Gransnet forums

Arts & crafts

Knitting in the round. HELP!!!

(16 Posts)
jellybeanjean Sat 05-Nov-16 20:59:55

DD has asked me to knit her some Totoro fingerless mittens for Christmas, a pattern for which she has found on Ravelry. I've been knitting for 50 years but have never mastered circular needles. Is there an idiot's guide somewhere?

Jayanna9040 Sat 05-Nov-16 21:25:50

I don't like circular needles. Have you tried knitting on four double pointed ones - the old fashioned way?

aggie Sat 05-Nov-16 21:42:10

I would go for double pointed too , much better , the circular needles are ok for larger things

granjura Sat 05-Nov-16 22:08:39

No, you just have to have circular needles with a very short cord between the needles for smaller items like gloves and socks - the size of the cord has to fit the project. Much better than struggling with 3 + 1, or 4 + 1 s in Ye Olde Days.

If you google it, you will find quite a few tutorials which explain it really well.

tanith Sat 05-Nov-16 22:10:51

I knitted some fingerless gloves a few years ago I did the first one on double pointed needles but then bought a circular needle, at first I thought it was impossible to get the hang of, but after watching some utube tutorials found it easy peasy and very speedy. If you search utube look through till you find one you like the look of there are loads.

Nelliemoser Sat 05-Nov-16 23:15:14

I have used circular needles a lot and found them better than ordinary ones. That was until I had to stop knitting because my arms were developing what appears to be RSI in my arms and my thumb joints were also giving me a lot of pain.
I was about to knit a large throw but It would take me years to complete. It's a B*****ation sad

whitewave Sun 06-Nov-16 06:33:17

My grandmother used to knit socks on four needles. Clickety clack

granjura Sun 06-Nov-16 09:14:36

Mine did too, and my mum and my British/ZA mil and sil... and I had to learn at school, with 4 + 1 (mil did 3 + 1) - but yes clicekty click and a pain- hence the bright idea to invent circular needles - which are brilliant. As said, all you need is to have the right cord size for the job, a stich marker to mark the beginning of a row, and Bob is ...

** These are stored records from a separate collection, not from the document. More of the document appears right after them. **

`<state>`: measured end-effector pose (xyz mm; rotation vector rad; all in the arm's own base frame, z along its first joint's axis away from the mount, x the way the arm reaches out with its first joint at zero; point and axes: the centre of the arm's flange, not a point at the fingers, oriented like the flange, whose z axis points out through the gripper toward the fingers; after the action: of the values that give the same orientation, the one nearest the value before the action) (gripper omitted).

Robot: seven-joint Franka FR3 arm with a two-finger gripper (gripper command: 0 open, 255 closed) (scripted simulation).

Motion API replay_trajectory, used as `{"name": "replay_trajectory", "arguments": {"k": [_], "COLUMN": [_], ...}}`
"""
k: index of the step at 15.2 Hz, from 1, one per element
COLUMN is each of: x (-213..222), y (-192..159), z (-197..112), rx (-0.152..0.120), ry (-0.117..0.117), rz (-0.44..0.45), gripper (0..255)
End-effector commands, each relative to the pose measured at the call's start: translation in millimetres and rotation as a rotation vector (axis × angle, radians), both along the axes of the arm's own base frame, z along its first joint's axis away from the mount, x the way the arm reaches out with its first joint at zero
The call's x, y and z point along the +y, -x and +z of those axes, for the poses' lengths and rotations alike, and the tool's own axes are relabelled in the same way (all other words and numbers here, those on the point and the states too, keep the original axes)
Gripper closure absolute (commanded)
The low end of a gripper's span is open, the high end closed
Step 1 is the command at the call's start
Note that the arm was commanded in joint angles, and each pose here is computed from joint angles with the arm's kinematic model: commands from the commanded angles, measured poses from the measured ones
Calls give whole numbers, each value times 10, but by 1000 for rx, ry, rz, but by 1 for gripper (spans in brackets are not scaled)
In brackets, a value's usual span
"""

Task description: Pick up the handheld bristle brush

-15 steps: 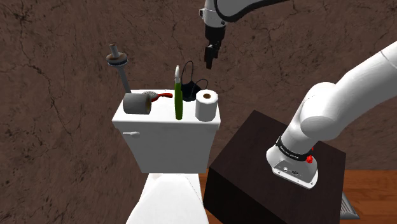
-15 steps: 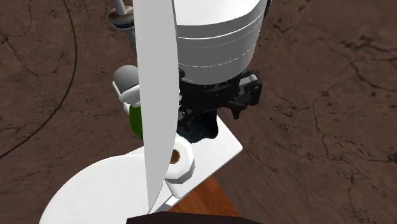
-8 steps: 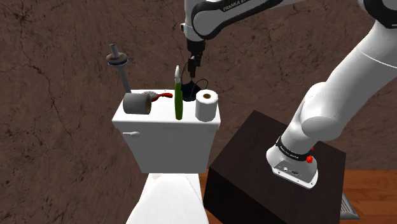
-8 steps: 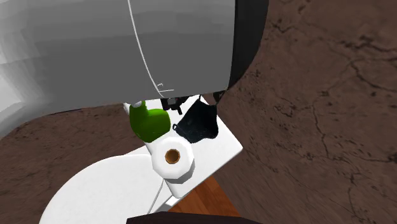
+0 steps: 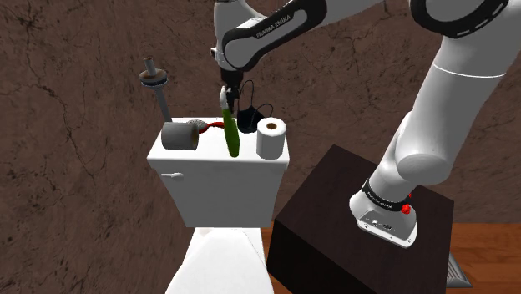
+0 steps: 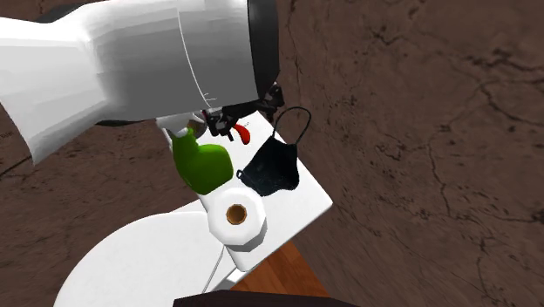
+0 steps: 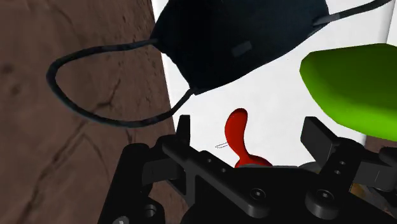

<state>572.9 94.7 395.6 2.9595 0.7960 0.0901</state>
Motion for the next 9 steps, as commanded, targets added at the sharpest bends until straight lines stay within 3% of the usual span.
{"name": "replay_trajectory", "arguments": {"k": [1, 6, 9], "x": [95, 421, 449], "y": [-221, -645, -678], "z": [-152, -503, -637], "rx": [-3, -9, -9], "ry": [-3, -10, -10], "rz": [31, 108, 114], "gripper": [0, 0, 0]}}
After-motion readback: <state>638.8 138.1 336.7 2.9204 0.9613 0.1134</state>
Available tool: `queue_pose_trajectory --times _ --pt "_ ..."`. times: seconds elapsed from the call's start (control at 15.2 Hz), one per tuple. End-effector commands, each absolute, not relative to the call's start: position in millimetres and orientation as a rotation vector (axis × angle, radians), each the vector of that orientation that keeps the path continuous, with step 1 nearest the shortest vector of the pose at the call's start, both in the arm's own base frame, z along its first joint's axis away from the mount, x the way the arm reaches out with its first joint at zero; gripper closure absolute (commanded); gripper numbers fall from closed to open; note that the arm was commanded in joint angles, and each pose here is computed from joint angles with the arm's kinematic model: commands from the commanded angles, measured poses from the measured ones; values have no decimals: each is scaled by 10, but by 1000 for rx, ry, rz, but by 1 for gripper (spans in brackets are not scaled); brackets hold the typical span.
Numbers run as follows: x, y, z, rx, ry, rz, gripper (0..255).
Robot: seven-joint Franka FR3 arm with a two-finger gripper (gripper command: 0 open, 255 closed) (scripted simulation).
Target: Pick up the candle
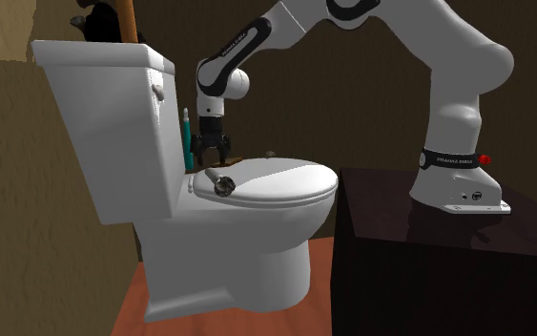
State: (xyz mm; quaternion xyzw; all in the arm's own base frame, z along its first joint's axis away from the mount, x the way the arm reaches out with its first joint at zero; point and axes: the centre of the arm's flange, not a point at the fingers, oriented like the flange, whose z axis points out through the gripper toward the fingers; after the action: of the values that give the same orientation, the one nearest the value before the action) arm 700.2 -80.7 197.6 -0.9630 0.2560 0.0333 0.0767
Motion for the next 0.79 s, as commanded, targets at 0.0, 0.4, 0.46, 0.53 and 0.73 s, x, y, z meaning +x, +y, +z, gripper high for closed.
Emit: queue_pose_trajectory --times 0.0,0.4,0.46,0.53,0.73 --pt "7004 -820 1866 -2886 769 99 0" --pt "7003 -823 1678 -2886 769 99 255" --pt "7006 -822 1682 -2886 769 99 255" --pt "7004 -822 1682 -2886 769 99 255" --pt "7004 -822 1680 -2886 769 99 255"
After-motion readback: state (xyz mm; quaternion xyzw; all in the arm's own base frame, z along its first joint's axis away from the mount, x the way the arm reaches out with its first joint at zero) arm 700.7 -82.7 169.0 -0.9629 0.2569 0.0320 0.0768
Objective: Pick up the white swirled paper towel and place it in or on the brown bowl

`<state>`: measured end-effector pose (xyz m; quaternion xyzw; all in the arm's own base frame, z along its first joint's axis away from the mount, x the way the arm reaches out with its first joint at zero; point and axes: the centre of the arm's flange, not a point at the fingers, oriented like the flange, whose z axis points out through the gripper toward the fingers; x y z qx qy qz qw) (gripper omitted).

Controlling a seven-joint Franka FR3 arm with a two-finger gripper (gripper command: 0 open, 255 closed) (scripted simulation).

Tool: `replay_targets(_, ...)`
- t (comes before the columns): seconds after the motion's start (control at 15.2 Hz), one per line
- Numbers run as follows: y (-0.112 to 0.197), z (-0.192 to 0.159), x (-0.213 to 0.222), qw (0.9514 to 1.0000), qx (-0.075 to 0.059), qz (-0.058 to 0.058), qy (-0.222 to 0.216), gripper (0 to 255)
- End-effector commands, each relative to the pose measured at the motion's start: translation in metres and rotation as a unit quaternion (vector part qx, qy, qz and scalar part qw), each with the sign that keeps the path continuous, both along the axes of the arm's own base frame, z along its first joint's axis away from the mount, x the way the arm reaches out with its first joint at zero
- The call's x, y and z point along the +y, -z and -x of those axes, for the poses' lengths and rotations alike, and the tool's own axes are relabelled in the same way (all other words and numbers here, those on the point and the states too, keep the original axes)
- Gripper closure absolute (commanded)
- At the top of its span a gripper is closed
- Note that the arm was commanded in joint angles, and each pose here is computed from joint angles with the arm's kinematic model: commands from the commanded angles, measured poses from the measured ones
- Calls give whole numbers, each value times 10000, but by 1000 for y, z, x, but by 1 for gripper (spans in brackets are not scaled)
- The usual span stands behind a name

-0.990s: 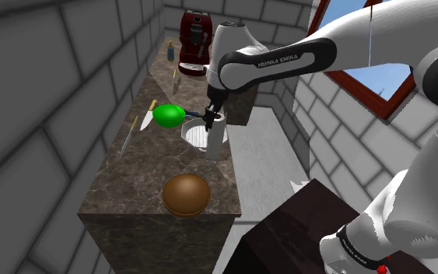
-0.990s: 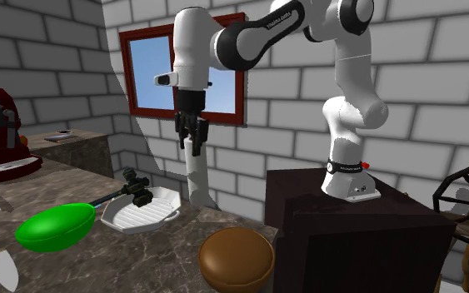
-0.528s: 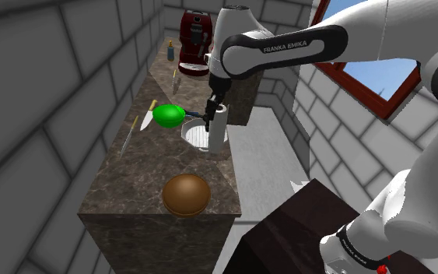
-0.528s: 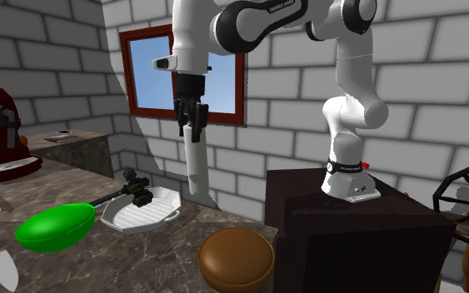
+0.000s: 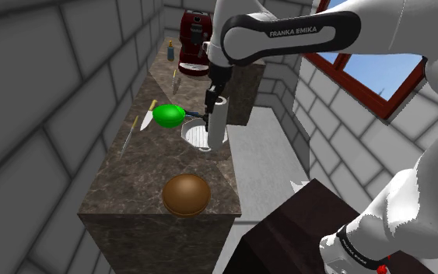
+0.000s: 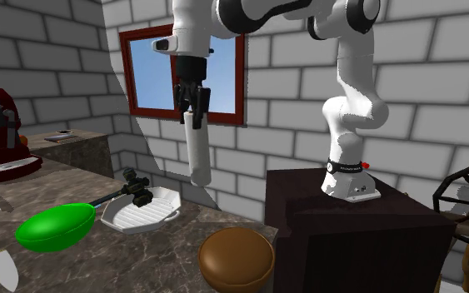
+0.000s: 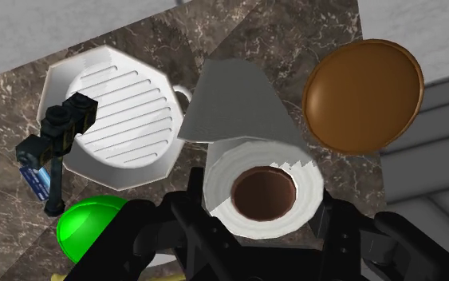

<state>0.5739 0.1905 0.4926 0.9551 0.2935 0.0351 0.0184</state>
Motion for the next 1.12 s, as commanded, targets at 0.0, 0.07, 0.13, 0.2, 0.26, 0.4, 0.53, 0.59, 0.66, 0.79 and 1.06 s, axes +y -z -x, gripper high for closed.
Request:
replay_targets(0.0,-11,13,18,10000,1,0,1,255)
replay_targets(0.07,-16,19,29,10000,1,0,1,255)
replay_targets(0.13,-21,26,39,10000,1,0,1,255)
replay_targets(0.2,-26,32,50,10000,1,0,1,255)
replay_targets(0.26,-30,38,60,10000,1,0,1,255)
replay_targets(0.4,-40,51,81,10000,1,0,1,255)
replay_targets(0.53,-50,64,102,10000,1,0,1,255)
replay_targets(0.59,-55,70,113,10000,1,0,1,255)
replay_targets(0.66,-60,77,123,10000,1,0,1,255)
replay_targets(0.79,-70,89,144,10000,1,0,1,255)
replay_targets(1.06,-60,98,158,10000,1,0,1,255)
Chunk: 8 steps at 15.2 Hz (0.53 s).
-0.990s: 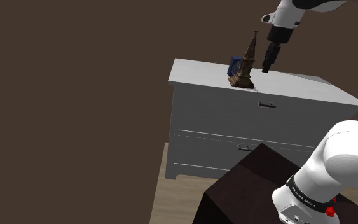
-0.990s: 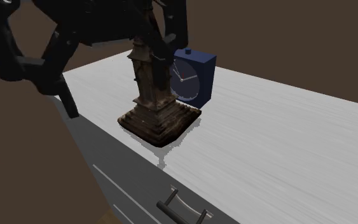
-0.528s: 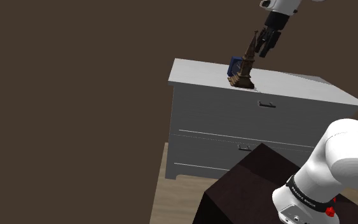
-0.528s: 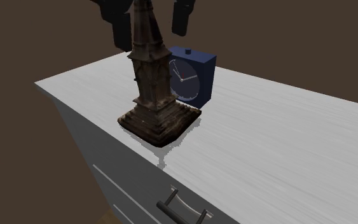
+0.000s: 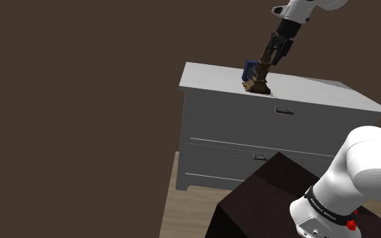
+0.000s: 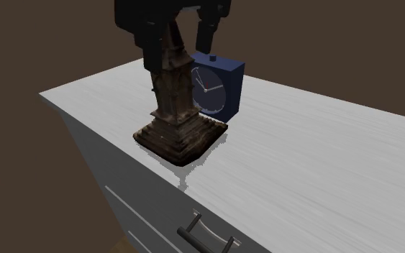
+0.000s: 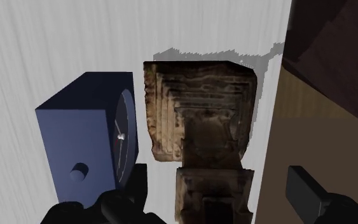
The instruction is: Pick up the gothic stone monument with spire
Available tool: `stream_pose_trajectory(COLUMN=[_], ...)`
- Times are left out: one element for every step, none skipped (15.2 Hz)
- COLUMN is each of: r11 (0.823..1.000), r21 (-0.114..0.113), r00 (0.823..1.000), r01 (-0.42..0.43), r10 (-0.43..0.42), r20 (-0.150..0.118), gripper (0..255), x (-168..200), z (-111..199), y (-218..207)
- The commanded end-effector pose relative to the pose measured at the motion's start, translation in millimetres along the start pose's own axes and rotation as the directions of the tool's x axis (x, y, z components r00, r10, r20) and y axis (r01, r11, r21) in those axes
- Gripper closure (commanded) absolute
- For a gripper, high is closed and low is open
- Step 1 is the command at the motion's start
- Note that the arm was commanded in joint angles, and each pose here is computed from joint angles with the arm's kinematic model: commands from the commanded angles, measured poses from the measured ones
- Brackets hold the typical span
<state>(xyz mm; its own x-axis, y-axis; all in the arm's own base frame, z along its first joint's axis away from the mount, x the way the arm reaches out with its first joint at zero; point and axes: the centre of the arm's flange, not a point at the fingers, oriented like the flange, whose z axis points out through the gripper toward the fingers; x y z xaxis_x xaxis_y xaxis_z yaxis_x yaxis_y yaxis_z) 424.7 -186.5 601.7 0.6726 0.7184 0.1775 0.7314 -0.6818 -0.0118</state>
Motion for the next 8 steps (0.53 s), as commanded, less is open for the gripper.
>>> stream_pose_trajectory(r11=[1.000,1.000,1.000,1.000,1.000,1.000,1.000,1.000], r21=[0.000,0.000,0.000,0.000,0.000,0.000,0.000,0.000], r00=[1.000,1.000,1.000,1.000,1.000,1.000,1.000,1.000], r01=[0.000,0.000,0.000,0.000,0.000,0.000,0.000,0.000], r10=[0.000,0.000,0.000,0.000,0.000,0.000,0.000,0.000], r20=[0.000,0.000,0.000,-0.001,-0.001,-0.001,-0.001,-0.001], gripper=[0,0,255,255,255,255,255,255], x=[-1.5,-1.5,-0.7,-0.7,-0.8,-0.9,-0.8,-0.7], z=[7.8,7.8,8.0,8.1,8.2,8.2,8.3,8.4], y=[0.2,0.3,0.3,0.5,0.4,0.4,0.4,0.4])
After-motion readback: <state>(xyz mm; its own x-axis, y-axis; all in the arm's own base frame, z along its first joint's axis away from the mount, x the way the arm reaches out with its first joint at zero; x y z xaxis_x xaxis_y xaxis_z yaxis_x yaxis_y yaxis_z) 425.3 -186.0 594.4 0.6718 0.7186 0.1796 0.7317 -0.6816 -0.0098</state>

loopylou Sun 06-Nov-16 10:38:24

I use circular needles to knit the conventional way too, turning after each row. The weight of the knitting sits on your lap and I find my hands ache less when knitting Aran jumpers for example.

M0nica Sun 06-Nov-16 15:48:49

As others have said, make sure the length of the needles matches the maximum number of stitches of your knitting. There are an enormous range of circular needles for sale online so it is easy to choose one most suited to your needs.

DD has been using them recently when she was knitting a cardigan that had the equivalent of a circular yoke. She had over 200 stitches on her needles at one point and the pattern recommended circular needles even though she was knitting back and forth in the conventional way mentioned above by loopylou.

BBbevan Sun 06-Nov-16 16:04:25

I do knit socks etc with double pointed needles. However I am left handed and when I first started I went round the wrong way. I have to really concentrate when starting then it is fine

goldengirl Sun 06-Nov-16 18:34:12

I've recently bought a circular needle to try and also some row markers which sounded a good idea. In spite of my good intentions to knit for Christmas I've not got round to it yet!

pen50 Thu 01-Dec-16 10:25:06

The trick is actually to use TWO circular needles. Effectively you hang your knitting between them. It's very easy once you get over the psychological hurdle! I recommend the book "Socks Soar on Two Circular Needles" by Cat Bordhi. But you can use the technique on any piece of in-the-round knitting. I've done pocket bags and mittens with it, and I'm sure that if I ever feel up to doing an entire jersey or steeked cardigan I will use the same technique. Also you can use the same pair of circulars for lots of differently circumferenced items. Match it with Judy's Magic Cast-On and Elizabeth Zimmerman's Sewn Bind-off and find out what amazing things are possible!

pen50 Thu 01-Dec-16 10:31:12

Toe up socks, four at a time, on two circular needles. I've turned all the heels and now just need to finish the legs. Not something I'll do again, but just because it became tedious, not because it was difficult. I normally do socks two at a time, no second sock syndrome.

SueDid Sat 31-Dec-16 23:01:59

Using a technique called Magic Loop, even the smallest round knitting can be done on circular needles. Some of the newer circulars have long, very flexible cords. I learned Magic Loop by searching for videos on youtube and I do everything circular with this technique. I've even converted some patterns, written for flat knitting then seaming, to be worked on circulars.

I enjoyed working with the circulars so much that I do all my flat knitting on them now, too, investing in a set of interchangables with extra cords.

Welshwife Sat 31-Dec-16 23:36:27

I use the double ended set of four needles when doing socks etc. I find that very comfortable to do it that way but will now look on YouTube to see how you use a circular needle.